On the southern island of Hainan in China, India could have helped redefine the world's existing economic order in light of the view expressed by the Chinese President Jintao, that “the world economy is undergoing profound and complex changes”. The idea of dialogue and cooperation is invariably a part of every summit of countries gathering to confabulate but most of the time nothing much comes out of the event. At Hainan, more than mutual trade modalities the BRICS members ought to have discussed, in more detail than they did, their relationship with the rest of the world that is undergoing those “complex changes.”

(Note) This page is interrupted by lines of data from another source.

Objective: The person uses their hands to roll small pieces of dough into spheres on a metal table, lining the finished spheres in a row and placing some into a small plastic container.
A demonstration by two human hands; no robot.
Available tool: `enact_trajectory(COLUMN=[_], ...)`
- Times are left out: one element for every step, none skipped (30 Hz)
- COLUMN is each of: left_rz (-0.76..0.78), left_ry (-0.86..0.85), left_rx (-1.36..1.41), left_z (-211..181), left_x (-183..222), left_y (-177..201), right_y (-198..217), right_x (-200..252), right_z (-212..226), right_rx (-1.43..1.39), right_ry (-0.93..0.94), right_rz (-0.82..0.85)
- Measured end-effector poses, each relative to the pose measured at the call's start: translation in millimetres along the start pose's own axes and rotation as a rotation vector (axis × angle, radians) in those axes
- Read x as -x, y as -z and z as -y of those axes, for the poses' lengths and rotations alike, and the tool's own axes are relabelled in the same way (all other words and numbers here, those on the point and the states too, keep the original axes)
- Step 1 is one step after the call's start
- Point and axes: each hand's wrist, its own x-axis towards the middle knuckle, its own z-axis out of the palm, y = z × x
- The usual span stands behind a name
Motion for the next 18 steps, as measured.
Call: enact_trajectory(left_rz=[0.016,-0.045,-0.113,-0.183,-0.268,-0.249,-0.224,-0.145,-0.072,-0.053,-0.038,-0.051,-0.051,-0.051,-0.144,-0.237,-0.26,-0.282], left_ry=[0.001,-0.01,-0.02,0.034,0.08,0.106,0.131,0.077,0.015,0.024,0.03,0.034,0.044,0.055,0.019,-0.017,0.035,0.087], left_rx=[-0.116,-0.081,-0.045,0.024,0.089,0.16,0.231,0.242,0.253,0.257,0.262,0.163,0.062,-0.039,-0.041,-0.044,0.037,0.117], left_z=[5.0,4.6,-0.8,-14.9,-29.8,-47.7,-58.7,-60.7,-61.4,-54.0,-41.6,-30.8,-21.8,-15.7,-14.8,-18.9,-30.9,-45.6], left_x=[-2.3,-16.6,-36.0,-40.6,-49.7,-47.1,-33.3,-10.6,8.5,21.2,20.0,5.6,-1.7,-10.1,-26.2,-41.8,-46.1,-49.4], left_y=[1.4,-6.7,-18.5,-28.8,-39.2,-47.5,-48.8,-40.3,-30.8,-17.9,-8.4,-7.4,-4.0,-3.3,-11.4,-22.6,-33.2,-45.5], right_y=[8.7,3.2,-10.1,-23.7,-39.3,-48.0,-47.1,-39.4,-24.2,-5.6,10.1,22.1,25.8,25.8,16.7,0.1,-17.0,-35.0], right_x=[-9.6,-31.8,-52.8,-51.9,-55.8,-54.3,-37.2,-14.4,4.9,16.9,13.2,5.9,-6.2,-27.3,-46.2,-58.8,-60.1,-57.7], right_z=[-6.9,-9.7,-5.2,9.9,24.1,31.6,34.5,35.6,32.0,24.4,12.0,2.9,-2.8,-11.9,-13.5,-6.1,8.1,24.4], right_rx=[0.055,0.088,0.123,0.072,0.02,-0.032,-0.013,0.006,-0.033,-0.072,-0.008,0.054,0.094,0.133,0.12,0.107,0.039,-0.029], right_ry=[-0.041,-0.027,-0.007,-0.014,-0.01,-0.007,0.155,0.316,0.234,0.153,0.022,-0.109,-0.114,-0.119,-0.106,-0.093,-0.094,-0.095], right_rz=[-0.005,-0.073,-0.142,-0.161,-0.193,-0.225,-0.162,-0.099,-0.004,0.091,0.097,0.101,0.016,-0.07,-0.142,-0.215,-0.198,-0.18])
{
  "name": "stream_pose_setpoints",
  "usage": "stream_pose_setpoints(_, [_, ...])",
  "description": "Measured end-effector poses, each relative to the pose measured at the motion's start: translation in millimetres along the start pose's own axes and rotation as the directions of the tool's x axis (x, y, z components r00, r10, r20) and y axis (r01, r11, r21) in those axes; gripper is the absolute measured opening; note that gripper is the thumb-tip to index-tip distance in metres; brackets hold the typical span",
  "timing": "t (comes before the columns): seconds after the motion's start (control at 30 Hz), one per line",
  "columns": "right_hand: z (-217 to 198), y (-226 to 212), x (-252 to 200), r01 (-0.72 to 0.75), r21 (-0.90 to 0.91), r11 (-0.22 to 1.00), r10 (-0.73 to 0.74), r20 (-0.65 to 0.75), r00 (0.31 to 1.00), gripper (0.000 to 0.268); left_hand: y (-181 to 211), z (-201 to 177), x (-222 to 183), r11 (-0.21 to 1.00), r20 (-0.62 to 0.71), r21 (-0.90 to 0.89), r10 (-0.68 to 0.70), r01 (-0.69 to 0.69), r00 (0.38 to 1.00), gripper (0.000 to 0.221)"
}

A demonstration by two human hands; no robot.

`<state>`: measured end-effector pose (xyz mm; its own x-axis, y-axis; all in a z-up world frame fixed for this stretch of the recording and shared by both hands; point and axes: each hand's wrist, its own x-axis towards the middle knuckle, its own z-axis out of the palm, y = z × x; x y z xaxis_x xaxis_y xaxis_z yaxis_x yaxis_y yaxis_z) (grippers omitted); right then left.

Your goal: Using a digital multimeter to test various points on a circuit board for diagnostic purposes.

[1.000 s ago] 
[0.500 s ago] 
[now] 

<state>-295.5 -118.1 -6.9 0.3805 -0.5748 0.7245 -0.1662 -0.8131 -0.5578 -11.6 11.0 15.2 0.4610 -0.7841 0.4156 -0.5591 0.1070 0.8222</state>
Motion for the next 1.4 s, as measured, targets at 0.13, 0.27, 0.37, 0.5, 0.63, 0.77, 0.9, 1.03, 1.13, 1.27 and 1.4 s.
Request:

At this point in the world economy's evolution, dealing with those changes means finding the right position vis-à-vis the US and the European zone that are the major consumers of emerging market exports. Both have been, and will remain, the dominant trading partners in a world trading system built on multilateral trading. But that is the dilemma: can that multilateral world continue to exist with every grouping determined to limit the baneful influence of imports on domestic industries? It may not if protectionism gains the upper hand, in the event of which the emerging countries may face the prospect of a challenge in the western markets; the World Trade Organisation is bleating about the lack of consensus on negotiations on the Doha Round and the developing world knows its voice is not heard. This means that the BRICS meet in China ought to have determined just how, as a lobby, it could manoeuvre its members and the rest of the developing world into a multilateral trading system and a smoother financial order favourable to the comparative advantages of its members. Condemning commodity derivatives is one thing but it is rhetorical: achieving a revamp of the world monetary system is quite another and is imperative; the BRICS members can cavil endlessly about the inequity in the world financial management system but unless they get to have some say — in the management of the IMF, for instance — the western economies will prevail. At Hainan, India had the opportunity to offer ways of regulating financial systems. After all, it has been quite successful in staving off the worst effects of the financial meltdown; and for the European countries now facing a contagion of the debt crisis, India continues to offer some remedial lessons. But this would have meant a more proactive BRICS summit, and that it was not.

India may not want to admit it but the BRIC summit offered it a unique advantage to grandstand, in the best sense of the word; it has policies that have warded off crisis; its calibrated liberalisation works wonderfully in allowing individual initiative while permitting oversight and, most of all, its growth is a morality tale to inspire the world. India should have, but did not, seize the day in China.